Tally up the lines below containing the string "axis", then write the number alone.

═══ Given material ═══

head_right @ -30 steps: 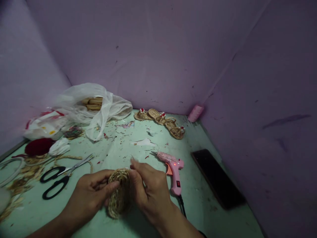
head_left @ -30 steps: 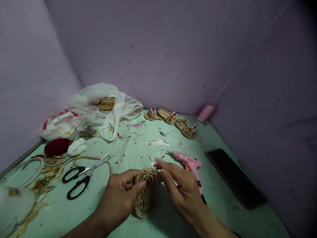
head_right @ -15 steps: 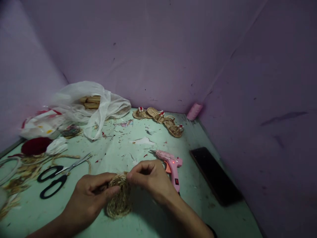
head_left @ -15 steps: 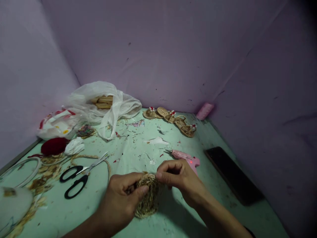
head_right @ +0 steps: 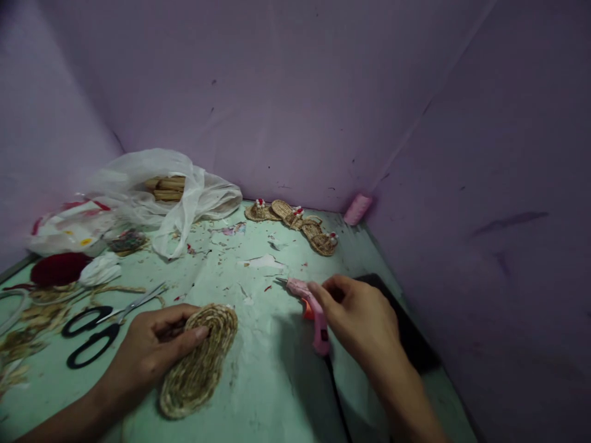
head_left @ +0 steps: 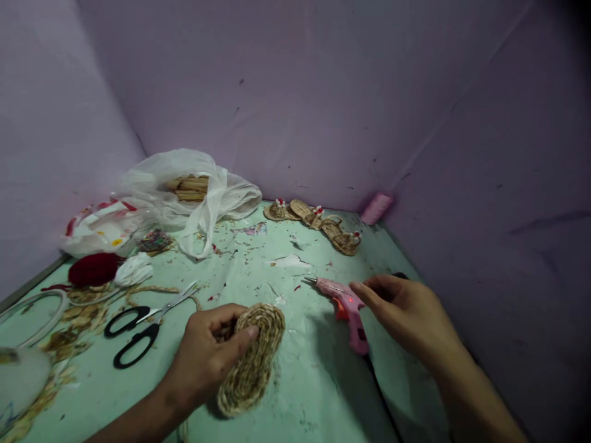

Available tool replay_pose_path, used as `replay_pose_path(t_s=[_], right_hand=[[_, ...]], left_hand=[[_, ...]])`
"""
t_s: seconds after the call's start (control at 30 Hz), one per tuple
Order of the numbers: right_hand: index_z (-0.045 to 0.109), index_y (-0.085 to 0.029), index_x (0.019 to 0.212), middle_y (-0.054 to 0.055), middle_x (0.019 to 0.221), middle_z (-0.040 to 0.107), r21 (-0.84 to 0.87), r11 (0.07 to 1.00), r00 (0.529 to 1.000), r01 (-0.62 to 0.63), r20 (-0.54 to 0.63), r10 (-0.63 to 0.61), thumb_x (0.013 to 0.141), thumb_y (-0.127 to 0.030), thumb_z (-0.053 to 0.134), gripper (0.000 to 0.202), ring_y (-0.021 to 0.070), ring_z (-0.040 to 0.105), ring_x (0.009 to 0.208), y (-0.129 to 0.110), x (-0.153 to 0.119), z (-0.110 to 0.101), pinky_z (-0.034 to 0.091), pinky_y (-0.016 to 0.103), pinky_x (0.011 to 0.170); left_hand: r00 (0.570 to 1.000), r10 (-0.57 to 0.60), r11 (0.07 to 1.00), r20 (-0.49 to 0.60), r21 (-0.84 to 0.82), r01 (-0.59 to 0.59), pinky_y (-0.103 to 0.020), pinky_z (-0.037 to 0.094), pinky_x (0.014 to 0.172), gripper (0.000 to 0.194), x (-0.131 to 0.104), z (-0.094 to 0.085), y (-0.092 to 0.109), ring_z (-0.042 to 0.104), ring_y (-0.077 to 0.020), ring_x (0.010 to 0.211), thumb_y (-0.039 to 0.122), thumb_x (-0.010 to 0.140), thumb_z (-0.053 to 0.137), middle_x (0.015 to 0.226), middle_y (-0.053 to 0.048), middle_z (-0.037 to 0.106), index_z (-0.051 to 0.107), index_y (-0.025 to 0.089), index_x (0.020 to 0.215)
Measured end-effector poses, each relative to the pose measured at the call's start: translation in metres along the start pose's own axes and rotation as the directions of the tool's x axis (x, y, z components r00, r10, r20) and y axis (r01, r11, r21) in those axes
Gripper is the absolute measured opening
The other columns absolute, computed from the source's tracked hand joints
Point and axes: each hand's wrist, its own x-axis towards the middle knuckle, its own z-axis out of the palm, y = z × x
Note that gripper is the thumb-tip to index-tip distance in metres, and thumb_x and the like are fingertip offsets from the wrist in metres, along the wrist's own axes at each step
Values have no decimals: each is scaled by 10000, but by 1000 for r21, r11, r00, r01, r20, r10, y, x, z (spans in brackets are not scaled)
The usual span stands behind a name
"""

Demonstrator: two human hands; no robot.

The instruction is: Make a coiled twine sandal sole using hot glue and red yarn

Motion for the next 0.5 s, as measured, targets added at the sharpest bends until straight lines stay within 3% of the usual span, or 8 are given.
replay_pose_path(t_s=[0.07, 0.13, 0.23, 0.3, 0.4, 0.5], right_hand=[[669, -218, 705, 45, 614, 666, -120, 990, 997, -75, -21, 73, 753, -536, 501, 363, 218, 600, 581, 17, 2, -2, 347, 270, 474], [665, -218, 694, 55, 622, 670, -152, 982, 992, -114, 37, 121, 764, -574, 455, 420, 230, 612, 598, 27, 0, 6, 349, 272, 472], [615, -211, 588, 58, 554, 645, -172, 980, 980, -101, 150, 127, 714, -627, 476, 457, 226, 598, 548, 30, -5, 26, 321, 264, 442], [570, -209, 570, 42, 504, 620, -158, 983, 975, -95, 186, 124, 682, -550, 548, 360, 210, 576, 509, 29, -6, 37, 298, 258, 429], [556, -202, 676, 4, 502, 590, 56, 980, 957, -193, 232, 175, 663, -354, 567, 152, 174, 543, 469, 30, -6, 46, 321, 253, 440], [534, -197, 715, -27, 515, 545, 419, 862, 935, -286, 318, 156, 632, -268, 554, 111, 138, 493, 444, 34, -9, 47, 343, 241, 440]], left_hand=[[1000, 23, 1000, -12, -15, -23, -186, 375, 439, 252, 3, -4, -6, 494, -110, 499, 365, 687, 605, 548, -7, 568, 655, 118, 683], [1000, 27, 998, -13, -47, -28, -185, 380, 452, 250, 6, -6, -12, 496, -110, 520, 365, 695, 610, 567, -5, 563, 657, 120, 682], [999, 28, 996, -23, -85, -29, -180, 383, 458, 246, 7, -7, -16, 500, -109, 530, 365, 697, 620, 582, -3, 565, 659, 123, 692], [999, 32, 996, -34, -85, -35, -179, 379, 453, 244, 7, -6, -18, 498, -107, 519, 361, 698, 621, 574, -2, 567, 661, 121, 697], [998, 62, 997, -18, -42, -63, -187, 379, 457, 241, 7, -5, -20, 503, -112, 523, 352, 716, 607, 586, -9, 585, 668, 119, 725], [986, 165, 984, 14, 63, -166, -191, 367, 463, 228, 7, -6, -22, 495, -109, 528, 339, 750, 576, 591, -4, 580, 668, 131, 745]])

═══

Answer box. 2